His policy proposals are wide-ranging and radical. First, there should be a substantial increase in welfare payments, including an increase in the old-age pension and a new benefit for widows with young children. Dalton also comes close to endorsing the ‘still ampler scheme’ proposed by Dennis Milner (Milner and Milner 1918) ‘who suggests that a “pool” should be formed by a general levy of twenty per cent on all incomes, and that out of this pool 9s. a week should be paid to every member of the community, children included’. ‘This idea’, which is better known today as ‘Basic Income’ (Van Parijs 1995), ‘has the merit of simplicity, if no other’ (Dalton 1920b: 250).

Second, Dalton calls for ‘better and more equally distributed facilities for education and training’ in order ‘to increase the ability of the great majority of workers, at the beginning of their working lives, to make a freer choice than at present between different occupations’, thereby reducing wage differentials (ibid.: 264).
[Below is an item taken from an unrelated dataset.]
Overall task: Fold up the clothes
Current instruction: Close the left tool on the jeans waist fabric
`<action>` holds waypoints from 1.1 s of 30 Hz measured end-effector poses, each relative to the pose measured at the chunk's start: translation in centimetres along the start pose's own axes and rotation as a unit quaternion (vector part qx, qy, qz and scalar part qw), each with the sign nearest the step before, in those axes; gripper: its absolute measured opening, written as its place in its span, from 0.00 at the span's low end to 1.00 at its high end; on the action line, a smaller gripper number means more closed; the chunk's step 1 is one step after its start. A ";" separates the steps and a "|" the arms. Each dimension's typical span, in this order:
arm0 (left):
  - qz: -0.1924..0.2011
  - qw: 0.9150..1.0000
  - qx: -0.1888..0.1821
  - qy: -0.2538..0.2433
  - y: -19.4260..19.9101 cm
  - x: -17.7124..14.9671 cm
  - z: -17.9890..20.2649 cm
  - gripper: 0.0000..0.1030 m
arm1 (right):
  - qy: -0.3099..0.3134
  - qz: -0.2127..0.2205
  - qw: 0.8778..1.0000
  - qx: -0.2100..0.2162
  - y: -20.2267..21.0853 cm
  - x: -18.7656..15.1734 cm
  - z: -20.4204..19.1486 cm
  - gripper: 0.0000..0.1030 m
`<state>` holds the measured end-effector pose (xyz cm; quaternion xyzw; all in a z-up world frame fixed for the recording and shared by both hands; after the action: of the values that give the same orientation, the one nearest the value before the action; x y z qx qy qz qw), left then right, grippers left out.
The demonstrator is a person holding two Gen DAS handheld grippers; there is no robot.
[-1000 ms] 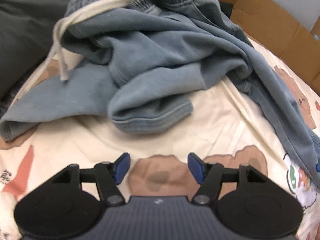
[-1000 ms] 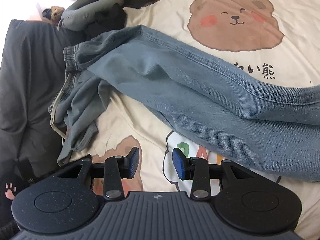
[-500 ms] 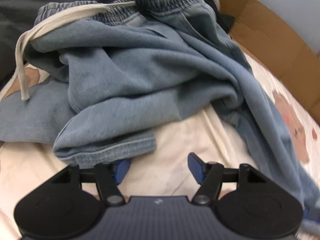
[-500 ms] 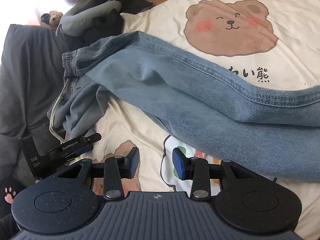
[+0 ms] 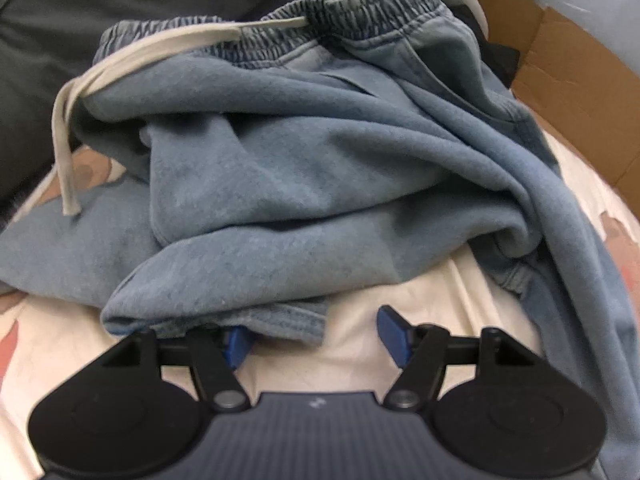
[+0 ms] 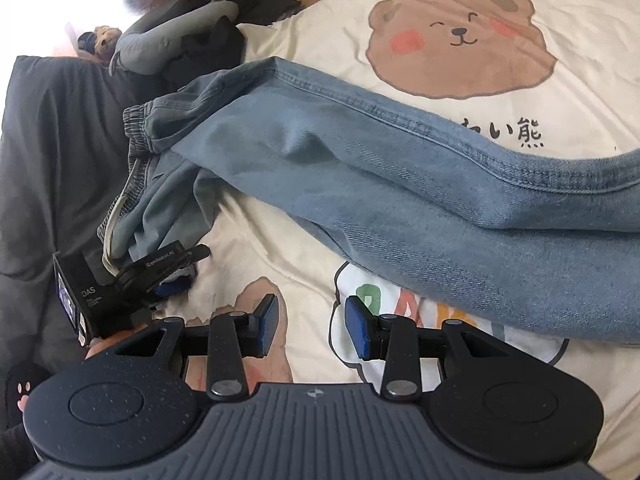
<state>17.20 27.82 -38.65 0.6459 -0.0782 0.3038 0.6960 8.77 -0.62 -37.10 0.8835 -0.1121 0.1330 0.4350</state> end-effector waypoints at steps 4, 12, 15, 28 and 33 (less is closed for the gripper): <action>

This would significantly increase ‘what has been called “vertical mobility”, in the sense of the mobility of workers from the worse paid to the better paid occupations’ (ibid.: 267). Legal and customary restrictions on the employment of women need also to be removed (see ibid.: 269).

Third, to reduce inequality in incomes from property, Dalton’s focus is overwhelmingly on the reform of the laws of inheritance. He expresses sympathy for Mill’s proposal to ‘limit the amount which any one individual may receive by inheritance or gift’ (ibid.: 298; cf. ibid.: 336) but suggests that this is best achieved through taxation: ‘Nearly all modern communities have inheritance taxes’ (ibid.: 312), he notes, and he would certainly have been dismayed by their disappearance in the late twentieth century in nations such as Australia, Canada and New Zealand (see Duff 2005).

Dalton’s preferred form of inheritance taxation was taken from the Italian theorist Eugenio Rignano (1901): ‘This principle is that of an inheritance tax, which shall be “progressive in time”, or, in other words, such that the rate of tax shall increase with the number of times that the property subject to it has already changed hands through inheritance’ (Dalton 1920b: 316; see also Dalton 1921a; Erreygers and Di Bartlomeo 2007). The Rignano tax ‘would do more than any other to keep sharp the stimuli to work and saving among the wealthy’ (Dalton 1920b: 340). It should be applied only to that part of the estate, which the deceased had himself acquired by inheritance or gift, and should be progressively graduated according to the size of the taxable estate. The net estate remaining after the deduction of this tax should be subject to a second tax based on the amounts of individual inheritances. This tax also should be progressively graduated, and the graduation should be so arranged as to take a hundred per cent of the inheritance above a certain amount, thus fixing a maximum individual inheritance, as proposed by Mill (ibid.). These inheritance taxes would not, however, remove the need for ‘a steeply progressive income tax’ (ibid.: 346).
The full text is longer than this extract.